Un vent malin.

Une légère dentelle effleurait le haut de ta cuisse

Une robe de lin blanc animé par la douceur lisseuse du vent

Une esquisse à peine lue du radieux calice, tout près du delta de délices, prisant ce tendre entresol, à attiser mon regard à l’orée de ce soleil duveté, si à souhait sismique.

La vie de l’instant, souvent se réduit à si peu de choses et pourtant deux sous de malices pour un rien d’illusion, quelquefois suffisent à faire naître un imprévu fugitif, élan de bonheur donnant à ce rai de saison, toute l’immensité du déclic…

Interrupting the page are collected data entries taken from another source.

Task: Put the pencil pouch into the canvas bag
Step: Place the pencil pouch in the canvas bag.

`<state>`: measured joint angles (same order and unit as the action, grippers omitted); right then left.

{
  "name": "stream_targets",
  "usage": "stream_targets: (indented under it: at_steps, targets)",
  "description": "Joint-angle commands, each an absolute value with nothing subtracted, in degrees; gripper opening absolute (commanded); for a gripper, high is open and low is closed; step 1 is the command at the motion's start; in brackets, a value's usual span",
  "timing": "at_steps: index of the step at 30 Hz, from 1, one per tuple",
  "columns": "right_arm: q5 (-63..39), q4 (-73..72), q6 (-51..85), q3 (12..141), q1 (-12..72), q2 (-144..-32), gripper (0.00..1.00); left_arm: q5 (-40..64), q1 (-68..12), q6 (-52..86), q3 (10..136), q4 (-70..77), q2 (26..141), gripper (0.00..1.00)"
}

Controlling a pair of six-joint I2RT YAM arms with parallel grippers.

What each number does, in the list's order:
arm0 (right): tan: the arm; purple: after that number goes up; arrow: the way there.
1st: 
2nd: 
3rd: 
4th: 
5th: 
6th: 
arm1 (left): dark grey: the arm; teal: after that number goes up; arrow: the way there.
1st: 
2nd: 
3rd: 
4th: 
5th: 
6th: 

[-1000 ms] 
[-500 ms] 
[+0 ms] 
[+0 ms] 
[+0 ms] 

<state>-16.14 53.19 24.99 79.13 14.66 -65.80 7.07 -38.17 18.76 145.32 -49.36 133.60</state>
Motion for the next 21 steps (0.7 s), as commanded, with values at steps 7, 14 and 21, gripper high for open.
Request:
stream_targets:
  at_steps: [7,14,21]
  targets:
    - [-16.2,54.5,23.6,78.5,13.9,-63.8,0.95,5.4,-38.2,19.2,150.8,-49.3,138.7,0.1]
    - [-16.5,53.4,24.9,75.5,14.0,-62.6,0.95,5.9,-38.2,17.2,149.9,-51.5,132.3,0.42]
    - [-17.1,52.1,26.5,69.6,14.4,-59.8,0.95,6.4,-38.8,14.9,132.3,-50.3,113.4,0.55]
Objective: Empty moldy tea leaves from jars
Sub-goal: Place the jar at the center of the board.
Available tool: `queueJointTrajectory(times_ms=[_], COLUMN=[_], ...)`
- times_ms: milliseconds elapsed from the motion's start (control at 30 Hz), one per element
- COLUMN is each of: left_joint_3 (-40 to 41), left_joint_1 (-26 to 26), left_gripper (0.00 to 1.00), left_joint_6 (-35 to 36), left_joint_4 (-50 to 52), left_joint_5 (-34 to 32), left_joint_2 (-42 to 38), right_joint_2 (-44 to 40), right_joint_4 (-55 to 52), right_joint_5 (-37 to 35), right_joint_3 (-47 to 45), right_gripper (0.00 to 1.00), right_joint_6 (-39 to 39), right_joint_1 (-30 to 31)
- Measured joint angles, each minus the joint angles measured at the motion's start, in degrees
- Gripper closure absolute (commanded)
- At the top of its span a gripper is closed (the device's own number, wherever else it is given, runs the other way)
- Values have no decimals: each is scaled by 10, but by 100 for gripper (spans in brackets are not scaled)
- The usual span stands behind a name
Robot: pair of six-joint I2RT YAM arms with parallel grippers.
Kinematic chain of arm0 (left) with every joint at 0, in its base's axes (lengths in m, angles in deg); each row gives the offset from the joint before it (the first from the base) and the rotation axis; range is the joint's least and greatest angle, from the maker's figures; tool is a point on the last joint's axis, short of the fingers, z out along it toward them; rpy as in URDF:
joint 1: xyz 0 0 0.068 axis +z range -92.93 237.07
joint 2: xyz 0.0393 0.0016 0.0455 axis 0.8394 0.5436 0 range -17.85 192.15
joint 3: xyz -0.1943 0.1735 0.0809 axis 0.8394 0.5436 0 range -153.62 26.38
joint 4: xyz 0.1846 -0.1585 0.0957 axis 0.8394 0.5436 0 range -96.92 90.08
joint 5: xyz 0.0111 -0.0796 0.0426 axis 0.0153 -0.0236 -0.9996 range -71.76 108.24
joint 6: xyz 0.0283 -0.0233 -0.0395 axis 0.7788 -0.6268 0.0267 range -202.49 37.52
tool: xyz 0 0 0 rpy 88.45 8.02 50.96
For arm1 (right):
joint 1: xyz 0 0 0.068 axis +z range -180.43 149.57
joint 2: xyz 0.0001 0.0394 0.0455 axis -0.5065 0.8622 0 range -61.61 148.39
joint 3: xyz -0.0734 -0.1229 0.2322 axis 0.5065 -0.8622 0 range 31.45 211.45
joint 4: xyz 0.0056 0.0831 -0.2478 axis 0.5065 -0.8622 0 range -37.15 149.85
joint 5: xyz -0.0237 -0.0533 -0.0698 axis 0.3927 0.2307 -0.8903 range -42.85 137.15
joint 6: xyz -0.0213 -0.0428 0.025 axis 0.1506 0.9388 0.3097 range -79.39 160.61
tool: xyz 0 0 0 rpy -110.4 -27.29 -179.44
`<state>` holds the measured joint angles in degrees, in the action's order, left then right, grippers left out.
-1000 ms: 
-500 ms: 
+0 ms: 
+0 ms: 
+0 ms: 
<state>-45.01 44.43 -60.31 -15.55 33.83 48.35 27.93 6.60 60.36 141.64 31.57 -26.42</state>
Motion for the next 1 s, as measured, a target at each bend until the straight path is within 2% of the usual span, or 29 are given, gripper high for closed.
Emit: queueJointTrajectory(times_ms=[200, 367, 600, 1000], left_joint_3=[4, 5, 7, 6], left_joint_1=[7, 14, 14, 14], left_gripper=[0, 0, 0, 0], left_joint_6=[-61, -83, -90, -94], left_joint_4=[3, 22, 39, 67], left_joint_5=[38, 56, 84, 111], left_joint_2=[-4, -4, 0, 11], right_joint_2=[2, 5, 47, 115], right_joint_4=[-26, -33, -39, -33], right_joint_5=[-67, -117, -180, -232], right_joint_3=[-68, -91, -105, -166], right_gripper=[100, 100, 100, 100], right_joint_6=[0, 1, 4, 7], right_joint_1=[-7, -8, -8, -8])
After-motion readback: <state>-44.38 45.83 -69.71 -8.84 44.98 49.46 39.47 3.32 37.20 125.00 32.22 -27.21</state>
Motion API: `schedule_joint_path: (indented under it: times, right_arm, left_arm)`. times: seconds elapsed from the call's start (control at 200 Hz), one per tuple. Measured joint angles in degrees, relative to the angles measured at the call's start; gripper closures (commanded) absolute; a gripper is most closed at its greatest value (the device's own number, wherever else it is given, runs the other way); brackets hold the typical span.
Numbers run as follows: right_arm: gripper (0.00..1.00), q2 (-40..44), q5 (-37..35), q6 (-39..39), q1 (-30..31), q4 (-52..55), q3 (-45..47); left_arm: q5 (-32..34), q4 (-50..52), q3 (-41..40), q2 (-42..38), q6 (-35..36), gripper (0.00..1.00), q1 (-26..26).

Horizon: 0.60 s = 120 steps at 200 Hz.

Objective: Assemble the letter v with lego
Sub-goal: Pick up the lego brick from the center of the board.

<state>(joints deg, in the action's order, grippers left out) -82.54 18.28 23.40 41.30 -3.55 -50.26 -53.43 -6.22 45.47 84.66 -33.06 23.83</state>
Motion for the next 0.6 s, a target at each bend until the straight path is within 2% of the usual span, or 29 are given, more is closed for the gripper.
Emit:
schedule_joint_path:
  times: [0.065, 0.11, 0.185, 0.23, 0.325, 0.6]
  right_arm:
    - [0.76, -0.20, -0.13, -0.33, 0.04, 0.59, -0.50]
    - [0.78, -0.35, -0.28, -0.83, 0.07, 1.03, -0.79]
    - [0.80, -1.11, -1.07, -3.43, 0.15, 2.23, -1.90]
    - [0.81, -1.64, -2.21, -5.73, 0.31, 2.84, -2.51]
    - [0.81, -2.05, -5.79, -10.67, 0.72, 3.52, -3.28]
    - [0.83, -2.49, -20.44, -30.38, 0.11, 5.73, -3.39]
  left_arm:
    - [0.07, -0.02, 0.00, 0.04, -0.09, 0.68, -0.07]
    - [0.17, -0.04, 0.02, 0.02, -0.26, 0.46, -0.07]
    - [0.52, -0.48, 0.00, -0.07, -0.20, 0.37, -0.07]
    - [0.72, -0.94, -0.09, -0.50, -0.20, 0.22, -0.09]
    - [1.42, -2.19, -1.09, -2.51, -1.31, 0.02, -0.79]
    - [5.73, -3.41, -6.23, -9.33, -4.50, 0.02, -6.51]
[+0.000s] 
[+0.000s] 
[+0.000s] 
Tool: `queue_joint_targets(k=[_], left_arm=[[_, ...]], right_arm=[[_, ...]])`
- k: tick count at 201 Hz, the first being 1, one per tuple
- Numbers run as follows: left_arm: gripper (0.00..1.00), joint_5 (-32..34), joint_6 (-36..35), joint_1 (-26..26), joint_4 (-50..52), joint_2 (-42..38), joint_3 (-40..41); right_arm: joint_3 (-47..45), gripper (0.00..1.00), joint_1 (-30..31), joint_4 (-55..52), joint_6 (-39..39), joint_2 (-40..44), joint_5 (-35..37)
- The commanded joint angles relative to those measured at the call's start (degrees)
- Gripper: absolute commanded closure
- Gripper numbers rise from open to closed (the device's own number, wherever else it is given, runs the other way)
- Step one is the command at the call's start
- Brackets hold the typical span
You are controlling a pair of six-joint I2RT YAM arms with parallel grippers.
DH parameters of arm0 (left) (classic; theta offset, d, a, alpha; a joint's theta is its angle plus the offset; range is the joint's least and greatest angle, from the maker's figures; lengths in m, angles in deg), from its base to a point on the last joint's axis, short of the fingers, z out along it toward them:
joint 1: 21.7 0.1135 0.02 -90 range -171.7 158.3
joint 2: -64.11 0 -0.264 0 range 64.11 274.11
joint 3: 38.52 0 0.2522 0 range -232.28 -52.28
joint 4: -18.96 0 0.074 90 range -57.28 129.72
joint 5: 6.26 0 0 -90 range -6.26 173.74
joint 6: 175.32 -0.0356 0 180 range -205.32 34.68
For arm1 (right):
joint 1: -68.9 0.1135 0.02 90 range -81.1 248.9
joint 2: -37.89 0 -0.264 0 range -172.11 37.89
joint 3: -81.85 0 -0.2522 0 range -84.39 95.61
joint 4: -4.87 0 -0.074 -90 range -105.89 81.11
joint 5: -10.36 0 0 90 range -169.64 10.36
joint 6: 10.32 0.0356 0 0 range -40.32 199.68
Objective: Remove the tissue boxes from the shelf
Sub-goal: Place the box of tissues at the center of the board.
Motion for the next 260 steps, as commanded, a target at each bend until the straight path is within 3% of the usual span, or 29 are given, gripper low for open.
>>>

La joliesse passante comme un éclair inattendu jaillissant tout net à l’affût de mes deux vertes prunelles…

Ô légères et subtiles lisses ajourées étoffes savoureuses, nue fêlure susurrée émise par le soin porté gracieux à la faveur zébrée et facile d’un si ténu zéphyr, entrevue ciselée et rapide à peine dessinée en ce haut caprice de ton ciel paisible, j’ai saisi toute la candeur nécessaire à apprécier le si peu de chair dévoilée d’entre blancs et dorés, suave sucrée réglisse supposé de ta peau lumineusement veloutée, qui passait en soudaine visée dans le champ curieux et avide, ô jamais rassasié de mes yeux si âgés.